■ **ASSIGNMENT**: Each line of the data below that contains "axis" must be copied.

**** THE DATA

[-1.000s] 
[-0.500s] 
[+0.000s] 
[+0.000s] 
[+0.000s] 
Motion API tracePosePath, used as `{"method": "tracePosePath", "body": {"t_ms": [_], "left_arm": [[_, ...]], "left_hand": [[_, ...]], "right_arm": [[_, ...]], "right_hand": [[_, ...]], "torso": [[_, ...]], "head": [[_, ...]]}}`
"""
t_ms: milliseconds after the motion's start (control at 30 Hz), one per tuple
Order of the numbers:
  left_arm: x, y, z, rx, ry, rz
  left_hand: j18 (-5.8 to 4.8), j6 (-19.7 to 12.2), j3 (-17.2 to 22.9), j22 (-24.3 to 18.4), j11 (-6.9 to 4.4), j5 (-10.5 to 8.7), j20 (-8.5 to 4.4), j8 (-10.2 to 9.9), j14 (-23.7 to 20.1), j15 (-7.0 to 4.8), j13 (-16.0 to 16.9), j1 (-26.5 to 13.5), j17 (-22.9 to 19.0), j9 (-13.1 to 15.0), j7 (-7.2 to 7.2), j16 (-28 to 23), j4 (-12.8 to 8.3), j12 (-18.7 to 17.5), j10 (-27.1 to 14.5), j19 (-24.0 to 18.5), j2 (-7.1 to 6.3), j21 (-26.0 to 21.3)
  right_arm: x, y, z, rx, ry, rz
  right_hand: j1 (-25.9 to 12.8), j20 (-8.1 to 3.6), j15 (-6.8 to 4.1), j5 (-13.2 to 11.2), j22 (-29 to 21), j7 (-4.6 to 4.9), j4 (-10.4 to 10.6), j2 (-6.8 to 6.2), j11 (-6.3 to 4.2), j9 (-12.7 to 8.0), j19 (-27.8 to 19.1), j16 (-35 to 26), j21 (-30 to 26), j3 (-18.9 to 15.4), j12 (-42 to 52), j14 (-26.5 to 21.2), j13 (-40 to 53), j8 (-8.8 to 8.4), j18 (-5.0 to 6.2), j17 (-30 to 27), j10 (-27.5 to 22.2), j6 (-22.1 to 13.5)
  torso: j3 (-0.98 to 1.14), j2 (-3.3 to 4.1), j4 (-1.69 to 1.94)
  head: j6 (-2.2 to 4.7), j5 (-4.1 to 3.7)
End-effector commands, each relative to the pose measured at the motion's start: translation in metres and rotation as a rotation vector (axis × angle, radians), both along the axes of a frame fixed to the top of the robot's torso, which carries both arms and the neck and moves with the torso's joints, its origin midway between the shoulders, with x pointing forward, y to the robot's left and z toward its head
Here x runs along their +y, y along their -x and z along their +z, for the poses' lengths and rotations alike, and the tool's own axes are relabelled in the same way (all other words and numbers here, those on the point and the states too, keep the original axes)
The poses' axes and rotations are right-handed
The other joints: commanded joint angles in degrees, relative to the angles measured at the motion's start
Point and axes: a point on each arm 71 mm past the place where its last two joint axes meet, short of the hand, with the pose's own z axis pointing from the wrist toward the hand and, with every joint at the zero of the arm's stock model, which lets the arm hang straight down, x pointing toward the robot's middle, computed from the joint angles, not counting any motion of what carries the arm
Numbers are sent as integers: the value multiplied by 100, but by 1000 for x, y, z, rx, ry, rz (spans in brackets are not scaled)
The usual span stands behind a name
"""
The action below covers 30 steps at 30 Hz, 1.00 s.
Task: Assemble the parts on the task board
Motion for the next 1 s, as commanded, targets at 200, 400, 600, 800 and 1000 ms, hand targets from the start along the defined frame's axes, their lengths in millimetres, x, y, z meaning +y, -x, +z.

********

■ **WRITTEN SOLUTION**:
End-effector commands, each relative to the pose measured at the motion's start: translation in metres and rotation as a rotation vector (axis × angle, radians), both along the axes of a frame fixed to the top of the robot's torso, which carries both arms and the neck and moves with the torso's joints, its origin midway between the shoulders, with x pointing forward, y to the robot's left and z toward its head
Point and axes: a point on each arm 71 mm past the place where its last two joint axes meet, short of the hand, with the pose's own z axis pointing from the wrist toward the hand and, with every joint at the zero of the arm's stock model, which lets the arm hang straight down, x pointing toward the robot's middle, computed from the joint angles, not counting any motion of what carries the arm

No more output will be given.